Coming into the company’s third-quarter financial report last week, Altria investors were hoping that the tobacco giant would still be able to deliver earnings growth despite the long-term trends among smokers. Altria succeeded on that front, but it remained relatively quiet about its plans for the cannabis market, instead taking steps to address more immediate concerns about e-cigarettes.

MarkTen XL marketing, with four rectangular packages in different colors against a black background
MarkTen XL marketing, with four rectangular packages in different colors against a black background


How Altria did

Altria’s third-quarter results marked a good rebound from a poor showing three months ago. Revenue net of excise tax climbed 3.3% to $5.29 billion, which was about $85 million more than most of those following the stock had expected to see.

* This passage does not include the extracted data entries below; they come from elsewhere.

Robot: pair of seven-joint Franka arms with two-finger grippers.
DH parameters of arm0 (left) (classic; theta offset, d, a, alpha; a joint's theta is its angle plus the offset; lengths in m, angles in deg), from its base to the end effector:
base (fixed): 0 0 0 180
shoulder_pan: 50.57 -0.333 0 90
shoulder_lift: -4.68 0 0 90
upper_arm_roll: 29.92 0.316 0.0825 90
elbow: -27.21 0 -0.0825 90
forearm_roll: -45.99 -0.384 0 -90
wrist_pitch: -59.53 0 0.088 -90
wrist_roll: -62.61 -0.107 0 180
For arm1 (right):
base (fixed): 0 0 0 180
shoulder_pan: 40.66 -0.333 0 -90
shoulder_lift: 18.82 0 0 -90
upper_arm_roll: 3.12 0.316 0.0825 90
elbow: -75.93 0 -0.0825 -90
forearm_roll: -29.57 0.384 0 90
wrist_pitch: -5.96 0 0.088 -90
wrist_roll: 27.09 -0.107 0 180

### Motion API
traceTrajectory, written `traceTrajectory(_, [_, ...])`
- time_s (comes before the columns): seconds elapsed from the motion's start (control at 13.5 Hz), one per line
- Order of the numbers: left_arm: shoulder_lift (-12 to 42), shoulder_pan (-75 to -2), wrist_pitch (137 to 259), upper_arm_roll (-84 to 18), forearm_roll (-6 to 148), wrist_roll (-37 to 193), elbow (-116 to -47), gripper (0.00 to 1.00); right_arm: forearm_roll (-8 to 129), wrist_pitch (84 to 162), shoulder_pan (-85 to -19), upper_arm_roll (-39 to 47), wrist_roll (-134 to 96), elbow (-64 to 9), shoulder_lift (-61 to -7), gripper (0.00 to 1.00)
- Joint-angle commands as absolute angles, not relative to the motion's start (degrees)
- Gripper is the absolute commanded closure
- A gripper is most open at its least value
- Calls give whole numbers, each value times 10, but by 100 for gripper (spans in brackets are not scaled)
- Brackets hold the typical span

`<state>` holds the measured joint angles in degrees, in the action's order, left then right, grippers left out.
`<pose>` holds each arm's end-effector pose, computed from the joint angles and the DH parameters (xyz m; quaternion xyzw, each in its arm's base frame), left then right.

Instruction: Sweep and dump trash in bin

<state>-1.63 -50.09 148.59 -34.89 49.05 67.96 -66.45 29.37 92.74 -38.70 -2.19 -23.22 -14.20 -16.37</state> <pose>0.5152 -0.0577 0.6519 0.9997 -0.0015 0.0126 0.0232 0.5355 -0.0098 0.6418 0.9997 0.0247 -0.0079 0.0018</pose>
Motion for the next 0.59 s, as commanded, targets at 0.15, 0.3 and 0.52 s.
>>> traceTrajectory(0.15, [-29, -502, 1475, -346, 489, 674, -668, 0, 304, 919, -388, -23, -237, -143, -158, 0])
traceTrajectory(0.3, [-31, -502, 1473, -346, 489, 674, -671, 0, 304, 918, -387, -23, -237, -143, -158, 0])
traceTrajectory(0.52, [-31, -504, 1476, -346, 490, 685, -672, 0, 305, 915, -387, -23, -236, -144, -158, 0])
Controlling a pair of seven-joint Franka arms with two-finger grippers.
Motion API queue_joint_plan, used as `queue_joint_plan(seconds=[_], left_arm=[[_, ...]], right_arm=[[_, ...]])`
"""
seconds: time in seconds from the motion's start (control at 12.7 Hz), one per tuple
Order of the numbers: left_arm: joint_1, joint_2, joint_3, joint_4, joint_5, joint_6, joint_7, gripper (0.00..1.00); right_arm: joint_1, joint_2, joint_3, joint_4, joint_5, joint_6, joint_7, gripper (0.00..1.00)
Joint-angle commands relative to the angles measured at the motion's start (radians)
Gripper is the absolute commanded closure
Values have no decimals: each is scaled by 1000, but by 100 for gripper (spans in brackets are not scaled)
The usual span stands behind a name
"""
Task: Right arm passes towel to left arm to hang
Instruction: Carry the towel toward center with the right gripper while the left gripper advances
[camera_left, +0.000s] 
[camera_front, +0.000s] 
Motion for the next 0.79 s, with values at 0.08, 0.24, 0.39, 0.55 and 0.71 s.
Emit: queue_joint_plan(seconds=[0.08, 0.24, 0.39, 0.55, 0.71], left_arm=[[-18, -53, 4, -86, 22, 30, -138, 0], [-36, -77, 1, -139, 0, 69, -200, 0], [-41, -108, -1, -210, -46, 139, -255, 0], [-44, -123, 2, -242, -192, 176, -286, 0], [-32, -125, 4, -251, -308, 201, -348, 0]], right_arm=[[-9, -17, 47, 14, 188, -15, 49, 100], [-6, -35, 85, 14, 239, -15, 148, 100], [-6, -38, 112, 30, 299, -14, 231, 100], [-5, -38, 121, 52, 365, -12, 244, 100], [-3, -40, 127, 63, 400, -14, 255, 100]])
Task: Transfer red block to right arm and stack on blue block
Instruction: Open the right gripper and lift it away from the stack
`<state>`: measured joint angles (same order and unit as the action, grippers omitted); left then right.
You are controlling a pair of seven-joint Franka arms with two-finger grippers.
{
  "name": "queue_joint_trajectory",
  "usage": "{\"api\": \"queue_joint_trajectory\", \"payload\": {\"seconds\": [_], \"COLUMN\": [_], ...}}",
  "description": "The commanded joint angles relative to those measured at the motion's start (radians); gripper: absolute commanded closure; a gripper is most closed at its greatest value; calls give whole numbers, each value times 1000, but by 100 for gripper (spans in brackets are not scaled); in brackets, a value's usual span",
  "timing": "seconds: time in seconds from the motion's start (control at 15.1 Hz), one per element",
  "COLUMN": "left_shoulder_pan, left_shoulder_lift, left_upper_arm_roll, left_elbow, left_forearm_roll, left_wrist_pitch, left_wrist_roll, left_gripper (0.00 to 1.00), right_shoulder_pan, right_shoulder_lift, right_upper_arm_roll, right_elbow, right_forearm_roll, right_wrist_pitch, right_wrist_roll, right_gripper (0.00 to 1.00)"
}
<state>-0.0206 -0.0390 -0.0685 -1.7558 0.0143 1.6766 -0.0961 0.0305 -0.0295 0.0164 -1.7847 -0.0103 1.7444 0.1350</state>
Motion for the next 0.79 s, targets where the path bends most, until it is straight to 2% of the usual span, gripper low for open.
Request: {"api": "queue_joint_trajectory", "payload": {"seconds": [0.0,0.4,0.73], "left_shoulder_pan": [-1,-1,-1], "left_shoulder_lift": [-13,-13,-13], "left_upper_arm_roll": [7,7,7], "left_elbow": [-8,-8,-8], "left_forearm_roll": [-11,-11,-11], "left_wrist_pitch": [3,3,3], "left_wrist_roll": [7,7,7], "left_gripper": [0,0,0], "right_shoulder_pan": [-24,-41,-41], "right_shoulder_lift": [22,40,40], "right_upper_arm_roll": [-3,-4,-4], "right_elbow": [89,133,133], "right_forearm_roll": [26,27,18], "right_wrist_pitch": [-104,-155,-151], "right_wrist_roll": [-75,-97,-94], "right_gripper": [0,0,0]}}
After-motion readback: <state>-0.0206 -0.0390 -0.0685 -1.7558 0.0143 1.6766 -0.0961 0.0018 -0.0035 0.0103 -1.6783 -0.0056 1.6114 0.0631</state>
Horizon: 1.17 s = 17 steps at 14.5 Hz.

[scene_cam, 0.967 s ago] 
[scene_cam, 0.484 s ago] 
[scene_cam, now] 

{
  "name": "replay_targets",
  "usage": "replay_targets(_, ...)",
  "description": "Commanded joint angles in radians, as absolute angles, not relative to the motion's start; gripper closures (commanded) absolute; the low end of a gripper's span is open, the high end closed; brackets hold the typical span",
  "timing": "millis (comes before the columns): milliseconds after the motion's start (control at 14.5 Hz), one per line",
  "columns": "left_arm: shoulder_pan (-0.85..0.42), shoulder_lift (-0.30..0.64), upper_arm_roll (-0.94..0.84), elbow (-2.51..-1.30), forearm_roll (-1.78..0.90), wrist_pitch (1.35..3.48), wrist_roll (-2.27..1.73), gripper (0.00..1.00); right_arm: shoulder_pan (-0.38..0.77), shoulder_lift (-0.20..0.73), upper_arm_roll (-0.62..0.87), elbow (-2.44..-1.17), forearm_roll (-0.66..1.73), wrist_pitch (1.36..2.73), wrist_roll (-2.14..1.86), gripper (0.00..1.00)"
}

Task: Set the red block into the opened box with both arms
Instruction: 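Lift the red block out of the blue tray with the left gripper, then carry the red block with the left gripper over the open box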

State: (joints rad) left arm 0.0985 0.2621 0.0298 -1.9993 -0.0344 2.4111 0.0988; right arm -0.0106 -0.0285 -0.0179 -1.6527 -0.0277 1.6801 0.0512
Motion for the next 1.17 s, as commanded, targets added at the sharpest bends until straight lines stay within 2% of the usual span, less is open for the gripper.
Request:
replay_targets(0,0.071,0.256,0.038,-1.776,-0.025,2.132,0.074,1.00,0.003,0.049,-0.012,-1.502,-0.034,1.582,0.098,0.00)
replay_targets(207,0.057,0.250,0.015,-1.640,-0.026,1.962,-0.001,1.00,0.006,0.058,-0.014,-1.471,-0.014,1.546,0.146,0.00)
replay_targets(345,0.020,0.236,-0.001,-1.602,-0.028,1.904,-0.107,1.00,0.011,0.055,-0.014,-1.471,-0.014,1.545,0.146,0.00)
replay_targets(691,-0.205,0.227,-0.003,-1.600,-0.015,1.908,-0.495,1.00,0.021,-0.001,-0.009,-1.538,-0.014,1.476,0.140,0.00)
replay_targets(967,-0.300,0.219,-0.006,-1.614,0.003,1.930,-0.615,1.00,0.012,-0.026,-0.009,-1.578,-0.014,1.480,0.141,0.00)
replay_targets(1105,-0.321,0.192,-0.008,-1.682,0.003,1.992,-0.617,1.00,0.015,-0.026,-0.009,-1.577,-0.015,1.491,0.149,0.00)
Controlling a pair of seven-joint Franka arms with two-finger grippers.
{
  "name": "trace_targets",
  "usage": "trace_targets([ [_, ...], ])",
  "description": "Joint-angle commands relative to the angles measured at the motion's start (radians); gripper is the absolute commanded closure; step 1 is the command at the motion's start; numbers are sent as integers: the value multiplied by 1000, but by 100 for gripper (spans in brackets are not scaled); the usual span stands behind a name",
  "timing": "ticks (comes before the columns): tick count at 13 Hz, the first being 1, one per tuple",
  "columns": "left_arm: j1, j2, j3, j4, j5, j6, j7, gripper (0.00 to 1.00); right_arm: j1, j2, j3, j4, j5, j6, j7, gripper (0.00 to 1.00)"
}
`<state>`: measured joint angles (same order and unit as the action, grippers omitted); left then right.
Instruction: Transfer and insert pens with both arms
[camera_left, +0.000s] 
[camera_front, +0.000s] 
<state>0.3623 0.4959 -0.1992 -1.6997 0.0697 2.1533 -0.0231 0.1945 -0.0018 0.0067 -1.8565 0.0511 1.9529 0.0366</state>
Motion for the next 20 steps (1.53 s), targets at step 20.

Net income was up 4% to $1.94 billion, and the resulting adjusted earnings of $1.08 per share came in just above the consensus forecast among investors for $1.07 per share on the bottom line.

From a segment perspective, Altria’s results were reasonably solid across the board. Revenue from the key smokeable products segment, which includes the Marlboro cigarette division, rose 2.7% from year-earlier levels. That came despite substantial declines in cigarette shipment volumes, which were down 3.7% from the third quarter of 2017. That combination left the unit’s operating company income roughly unchanged over the period, and margin levels were down due to higher costs that were offset by higher selling prices. Market share overall fell half a percentage point to 50.1%.

Altria’s smokeless products division did better. Revenue net of excise tax jumped more than 7%, and adjusted operating company income rose by the same 7% figure, as higher pricing was more than enough to overcome rising expenses. Shipment volume inched higher by 0.4%, and once again, the key Copenhagen brand led the way for the segment.

Altria’s wine business was weaker. Revenue was mostly flat, and operating company income fell nearly 20% despite a 2.4% rise in wine shipment volume. Higher costs included some one-time employee bonuses that represented a substantial amount of the small division’s overall profit.

What’s ahead for Altria?

CEO Howard Willard was enthusiastic about the company’s performance. “Altria delivered excellent third-quarter adjusted diluted earnings-per-share growth of 20%,” Willard said, “and continued to return large amounts of cash to our shareholders.” The CEO noted that Altria’s tobacco business is solid, and the company is “making strategic investments to drive long-term success.” Those sentiments led Altria to boost its guidance very slightly, lifting the bottom end of its projected earnings range by $0.01 to set a new range of $3.95 to $4.03 per share.

Yet on the marijuana front, Altria didn’t say much. Willard’s comments were limited to the following:

We are exploring opportunities in the category, and we acknowledge that it is currently federally illegal in the U.S., but we think it’s worth exploring the category because that might change in the future. I’ll hold back on explaining in more detail kind of how we view the category, because we’re relatively early in our exploration.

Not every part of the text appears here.